Exercise requirements => Restate the listing below word for word, and leave its pictures behind.

Start of Block

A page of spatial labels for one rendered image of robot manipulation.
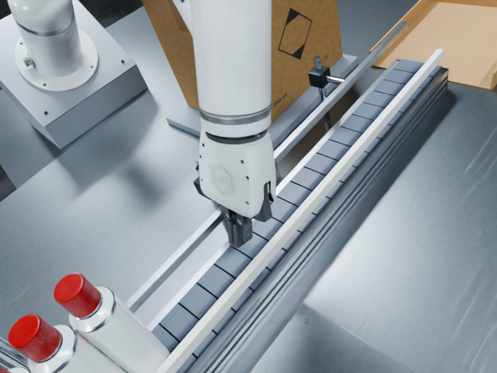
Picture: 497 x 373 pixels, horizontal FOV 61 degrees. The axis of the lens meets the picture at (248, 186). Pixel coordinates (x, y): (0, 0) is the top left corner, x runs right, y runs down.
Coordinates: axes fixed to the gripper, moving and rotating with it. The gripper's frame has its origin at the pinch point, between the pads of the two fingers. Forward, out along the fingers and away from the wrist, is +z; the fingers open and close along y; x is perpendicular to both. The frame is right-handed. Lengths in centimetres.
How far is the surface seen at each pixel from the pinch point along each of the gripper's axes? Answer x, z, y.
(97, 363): -23.8, 3.2, 2.0
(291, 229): 6.2, 1.4, 4.1
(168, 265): -10.2, 1.7, -3.3
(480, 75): 59, -10, 9
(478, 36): 71, -14, 4
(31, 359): -29.0, -1.5, 0.7
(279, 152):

End of Block

Reply =>
A page of spatial labels for one rendered image of robot manipulation.
Picture: 497 x 373 pixels, horizontal FOV 61 degrees. The axis of the lens meets the picture at (248, 186). Pixel coordinates (x, y): (0, 0) is the top left corner, x runs right, y runs down.
Coordinates: axes fixed to the gripper, moving and rotating with it. The gripper's frame has its origin at the pinch point, between the pads of the two fingers. Forward, out along the fingers and away from the wrist, is +z; the fingers open and close along y; x is perpendicular to both. The frame is right-handed. Lengths in centimetres.
How far is the surface seen at each pixel from the pinch point along each of the gripper's axes? Answer x, z, y.
(97, 363): -23.8, 3.2, 2.0
(291, 229): 6.2, 1.4, 4.1
(168, 265): -10.2, 1.7, -3.3
(480, 75): 59, -10, 9
(478, 36): 71, -14, 4
(31, 359): -29.0, -1.5, 0.7
(279, 152):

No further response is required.